Гораздо более странным было то, что меня это ничуть не смутило. Словно каждый раз попадались люди, которые вот так запросто претерпевали изменения. Я не сразу догадалась, что Окоемов — перекидчик. Я просто приняла все как должное. Что-то заставило принять. А в то же время мозг отмечал несоответствия. Скажем, при отсутствии веры в Бога — вера в Апокалипсис. Или что в своем немолодом, мягко говоря, возрасте сумел одолеть фактически пятерых — три плюс два, и физическая зарядка мало что объясняла. Или что, делая акцент на секретности содержимого портфеля, выдал секрет, по сути, первой встречной.
Об этом, не удержавшись, спросила при очередной встрече. Получила ответ:
Проверять людей на пустяках бессодержательно, сударыня. Про пустяки они и забудут как про пустяшное. Люди проверяются на важном. Не скрою, вы проходите у меня проверку. Я доверяю вам важное, проверяя вас. Выдержите — задружимся сильнее. Нет — нет. Подумали: если нет, он сам пострадает. Ни в коем разе. Прежде он отлучит вас от себя как причину страдания. Немедля. А затем во всеуслышание назовет лгуньей. Испортит вам имидж, как у вас говорят. Избегнув возможного страдания, заставит страдать вас.
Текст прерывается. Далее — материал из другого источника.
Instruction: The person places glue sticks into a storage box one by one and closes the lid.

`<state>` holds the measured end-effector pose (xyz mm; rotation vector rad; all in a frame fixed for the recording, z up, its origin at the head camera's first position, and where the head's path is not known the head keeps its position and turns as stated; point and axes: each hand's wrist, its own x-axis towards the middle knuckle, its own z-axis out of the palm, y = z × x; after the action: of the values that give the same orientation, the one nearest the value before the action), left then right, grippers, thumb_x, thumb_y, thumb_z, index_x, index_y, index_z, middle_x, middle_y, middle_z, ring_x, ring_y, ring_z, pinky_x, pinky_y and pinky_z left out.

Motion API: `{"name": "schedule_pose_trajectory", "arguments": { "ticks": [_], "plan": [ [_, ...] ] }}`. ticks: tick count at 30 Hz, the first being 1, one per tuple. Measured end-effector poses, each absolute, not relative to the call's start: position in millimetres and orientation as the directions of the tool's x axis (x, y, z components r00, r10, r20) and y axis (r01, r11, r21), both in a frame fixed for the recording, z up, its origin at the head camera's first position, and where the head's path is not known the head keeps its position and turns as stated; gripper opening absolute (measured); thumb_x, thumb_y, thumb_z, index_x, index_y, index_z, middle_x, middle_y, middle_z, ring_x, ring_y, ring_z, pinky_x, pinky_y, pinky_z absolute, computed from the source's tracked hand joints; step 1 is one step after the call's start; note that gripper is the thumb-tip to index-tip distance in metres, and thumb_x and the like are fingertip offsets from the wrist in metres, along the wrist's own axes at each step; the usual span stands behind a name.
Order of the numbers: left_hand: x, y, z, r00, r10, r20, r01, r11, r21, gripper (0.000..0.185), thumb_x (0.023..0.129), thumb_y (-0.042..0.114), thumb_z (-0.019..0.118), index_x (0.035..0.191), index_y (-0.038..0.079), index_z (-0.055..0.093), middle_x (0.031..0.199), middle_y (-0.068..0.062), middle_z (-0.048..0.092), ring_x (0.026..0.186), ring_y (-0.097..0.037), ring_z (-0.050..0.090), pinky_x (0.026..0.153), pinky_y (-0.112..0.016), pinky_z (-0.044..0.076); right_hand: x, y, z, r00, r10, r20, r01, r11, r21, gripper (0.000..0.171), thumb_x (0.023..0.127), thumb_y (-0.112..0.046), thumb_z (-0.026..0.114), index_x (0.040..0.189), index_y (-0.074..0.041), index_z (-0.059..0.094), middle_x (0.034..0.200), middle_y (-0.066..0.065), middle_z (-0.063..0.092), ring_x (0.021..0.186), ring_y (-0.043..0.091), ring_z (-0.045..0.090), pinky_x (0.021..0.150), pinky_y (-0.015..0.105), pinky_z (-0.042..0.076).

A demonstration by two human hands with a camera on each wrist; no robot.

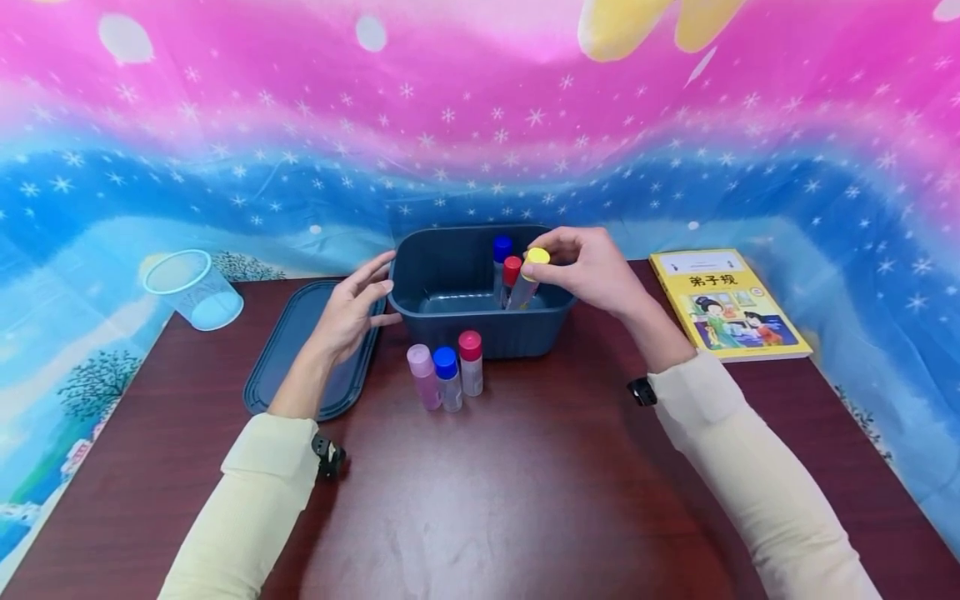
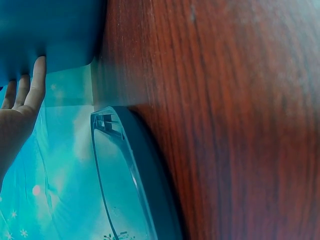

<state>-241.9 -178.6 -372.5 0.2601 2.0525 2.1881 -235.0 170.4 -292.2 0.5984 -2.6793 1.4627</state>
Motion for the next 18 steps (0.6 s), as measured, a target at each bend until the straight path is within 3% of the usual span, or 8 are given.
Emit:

И часто вам приходилось проделывать такие штуки, поморщилась я. Несколько раз, и только с теми, на кого надеялся, обнажил он желтые клыки. И что с ними сталось, не отступала я, отчего-то холодея. О болезни Осильева вы слышали, о смерти Окова тоже, а вот жилистый Оликарпов жив и здоров, хотя идейно мы разошлись, выводы делайте сами, расхохотался он. Не смешно, сказала я, чтобы что-то сказать, испытывая средневековый холод и согревая руки собственным дыханием. А жизнь такая, что смешного мало, отреагировал он почти печально, хотя я не забыл, что намеревался вас смешить, не журитесь, всё у нас впереди.
Что затворник, не краснобай, человек, не заботящийся о производимом впечатлении, умеет вдруг уступить в нем место роскошному повествователю, знающему, как его произвести, мне уже было явлено.
В тот раз, со скрученным годами позвоночником и опущенными мышцами живота, отчего живот квашней валился ему на колени, желтолицый и с желтыми белками, как после гепатита, он, развалившись на тахте, вспоминал свои детство и юность.